Eğitimimin büyük bir çoğunluğunda burs almadım, 2019- 2021 seneleri arasında ‘Dünya Sahnelerinde Genç Müzisyenler Projesi’ kapsamında burs almıştım. Geçtiğimiz ağustos ayında ise, Tekfen’in klasik müzik alanında sağladığı bursu almaya hak kazandım. Şu anda Tekfen Filarmoni Orkestrası’nın bursiyeri olarak bu yıl eğitimimi sürdürmekteyim. Bu olanaklar maddi olduğu kadar  sağladıkları üst düzey profesyonel sanatsal ortamlar bakımından da bizlerin gelişimine çok büyük katkı sağlıyor. Bu nedenle yaşamımızda eğitimimiz ve gelişimimiz açısından gerçekten çok değerli destekler.  

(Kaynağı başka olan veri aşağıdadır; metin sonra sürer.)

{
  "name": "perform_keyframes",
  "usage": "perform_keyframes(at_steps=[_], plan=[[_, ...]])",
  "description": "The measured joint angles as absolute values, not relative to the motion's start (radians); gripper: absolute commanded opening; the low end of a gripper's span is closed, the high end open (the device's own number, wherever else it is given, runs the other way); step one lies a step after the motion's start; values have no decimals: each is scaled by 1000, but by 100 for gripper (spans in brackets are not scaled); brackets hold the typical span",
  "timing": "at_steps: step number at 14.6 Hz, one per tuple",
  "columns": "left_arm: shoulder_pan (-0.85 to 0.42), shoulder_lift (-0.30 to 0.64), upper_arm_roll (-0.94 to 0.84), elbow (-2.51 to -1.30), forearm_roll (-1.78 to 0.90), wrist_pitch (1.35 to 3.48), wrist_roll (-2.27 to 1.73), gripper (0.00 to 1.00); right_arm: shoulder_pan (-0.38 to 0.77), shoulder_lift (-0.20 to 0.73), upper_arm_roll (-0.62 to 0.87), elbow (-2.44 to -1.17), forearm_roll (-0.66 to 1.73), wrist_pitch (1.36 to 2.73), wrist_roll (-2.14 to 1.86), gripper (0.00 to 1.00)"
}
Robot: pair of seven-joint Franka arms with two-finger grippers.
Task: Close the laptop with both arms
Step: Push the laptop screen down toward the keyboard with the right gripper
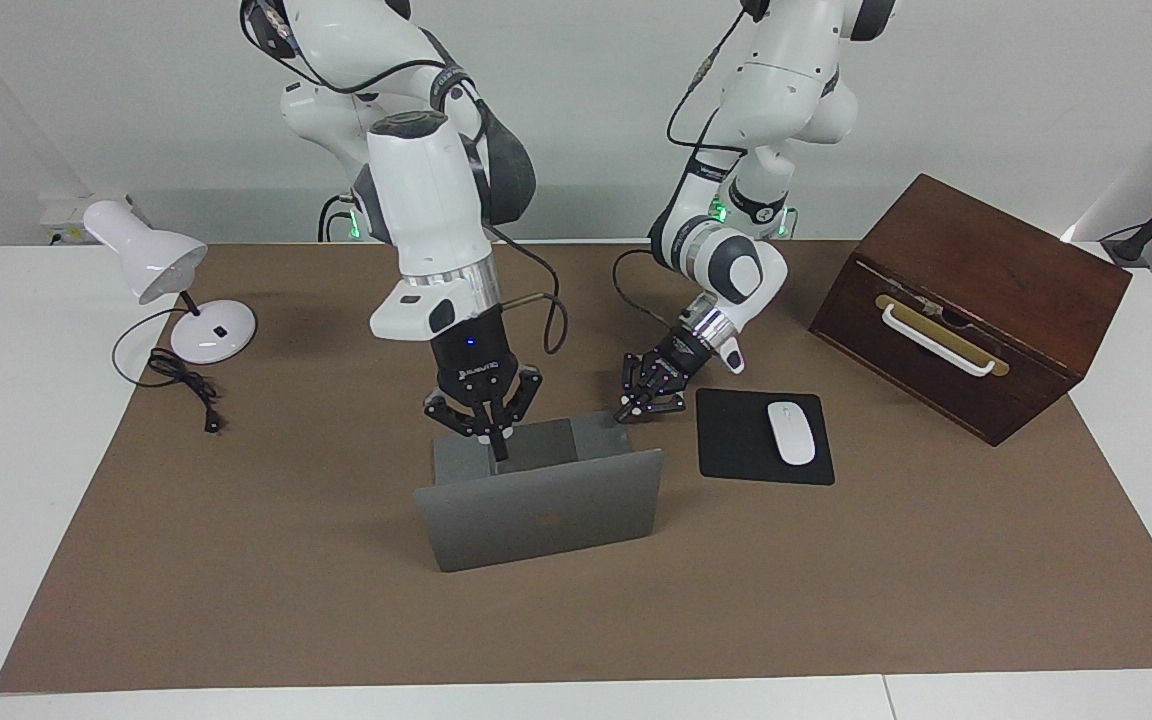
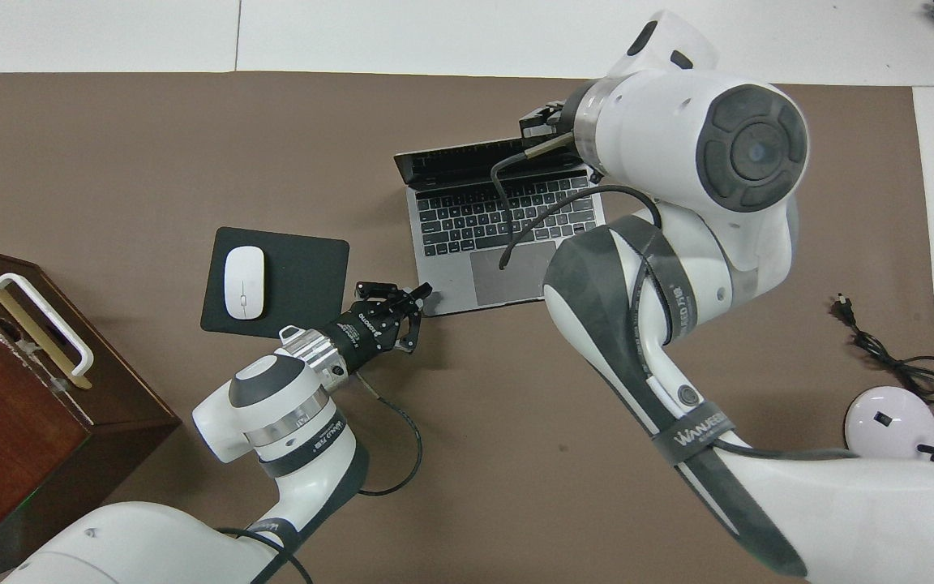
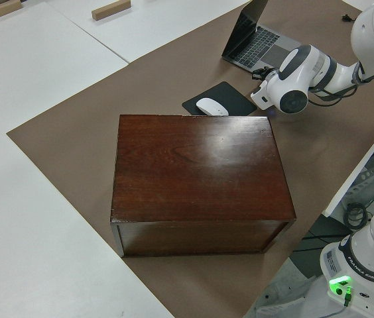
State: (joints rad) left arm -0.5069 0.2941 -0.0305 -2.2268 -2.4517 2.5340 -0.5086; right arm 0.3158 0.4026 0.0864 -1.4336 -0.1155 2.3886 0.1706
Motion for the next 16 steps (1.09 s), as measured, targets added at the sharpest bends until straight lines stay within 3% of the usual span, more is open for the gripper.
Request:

Bir müzisyenin, özellikle de ideallerinin peşinden giden genç müzisyenlerin burs imkânlarına yeterince erişebildiklerini düşünüyor musunuz? Bu konuda neler yapılmalı? 

Genel ekonomik koşullar nedeni ile tabii ki hayır. Burs imkânları günümüz koşullarında yetersiz kalıyor. Sanat eğitimi dünyaya açılmayı gerektiren, enstrümanlarımız için kullandığımız malzemelerin kalitesi ve yanı sıra düzenli yaşam standardı olarak gereklilikleri olan bir alan. Bireysel ihtiyaçlarınıza ek olarak bu alandaki okulların bulunduğu ülkeler ile aramızdaki ekonomik koşulların farklılığı sonucunda ortaya çıkan koşullar bizler ve ailelerimiz için çok yıpratıcı oluyor. Ekonomik koşullar ve burs desteğine ulaşamadığı için ideallerinden vazgeçmek zorunda kalan birçok yeteneğin olduğuna yakın çevremizde de üzülerek tanıklık ediyoruz… 

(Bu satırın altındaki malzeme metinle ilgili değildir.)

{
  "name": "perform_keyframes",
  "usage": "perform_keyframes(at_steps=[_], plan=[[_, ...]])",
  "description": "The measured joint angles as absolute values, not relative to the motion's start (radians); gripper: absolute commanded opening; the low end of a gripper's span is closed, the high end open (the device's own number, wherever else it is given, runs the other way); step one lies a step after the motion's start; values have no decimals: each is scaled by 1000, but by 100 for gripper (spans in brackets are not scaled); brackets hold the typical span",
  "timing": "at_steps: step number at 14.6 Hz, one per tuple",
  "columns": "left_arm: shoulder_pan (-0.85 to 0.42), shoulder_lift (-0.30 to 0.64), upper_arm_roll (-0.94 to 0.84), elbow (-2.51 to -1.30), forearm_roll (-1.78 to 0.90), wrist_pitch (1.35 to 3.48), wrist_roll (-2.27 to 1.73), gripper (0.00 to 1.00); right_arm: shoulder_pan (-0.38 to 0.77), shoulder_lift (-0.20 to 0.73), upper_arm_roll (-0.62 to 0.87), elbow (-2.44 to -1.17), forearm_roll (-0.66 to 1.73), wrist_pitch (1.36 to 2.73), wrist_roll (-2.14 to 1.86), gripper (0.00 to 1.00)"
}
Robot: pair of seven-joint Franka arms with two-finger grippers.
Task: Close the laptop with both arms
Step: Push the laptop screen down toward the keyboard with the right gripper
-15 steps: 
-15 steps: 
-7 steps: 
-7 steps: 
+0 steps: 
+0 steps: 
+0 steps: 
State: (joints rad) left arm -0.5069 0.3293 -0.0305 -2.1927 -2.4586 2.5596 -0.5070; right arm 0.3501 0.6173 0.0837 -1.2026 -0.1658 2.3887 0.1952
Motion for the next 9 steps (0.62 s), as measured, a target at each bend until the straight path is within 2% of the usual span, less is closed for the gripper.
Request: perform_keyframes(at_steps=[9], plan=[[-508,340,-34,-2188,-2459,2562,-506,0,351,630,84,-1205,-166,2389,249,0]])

Sanırım bu konuda her birimizin söyleyebileceği çok sorun var… 

Neler yapılabileceğine gelirsek; her konuda olduğu gibi devlet desteği çok önemli. Ekonomi iyi olduğu zaman zaten çok daha az kişinin burs ihtiyacı olur. Ancak sadece maddi yardım olarak olmamalı. Bizim en önemli sorunlarımızdan biri barınma oluyor. Bu amaçla sanat eğitimi için giden müzisyenlerin yoğun olarak bulunduğu ülkelerde bizim devletimiz aracılığı ile özel olarak anlaşılan, uygun koşullarda barınma olanağı sunulması, ve enstrüman alımlarında yine devletler arası antlaşmalarla gençlerimize özel olanaklar sunulması bizlerin kariyerinde çok önemli adımlar olur. Yine masterclass, yarışma ve konser gibi organizasyonlarda devlet aracılığı ile yapılmış antlaşmalar doğrultusunda sağlanabilecek kolaylıklar bizlerin gelişimini ve dolayısı ile ülkemizi daha iyi temsil etmemizi sağlayacaktır. 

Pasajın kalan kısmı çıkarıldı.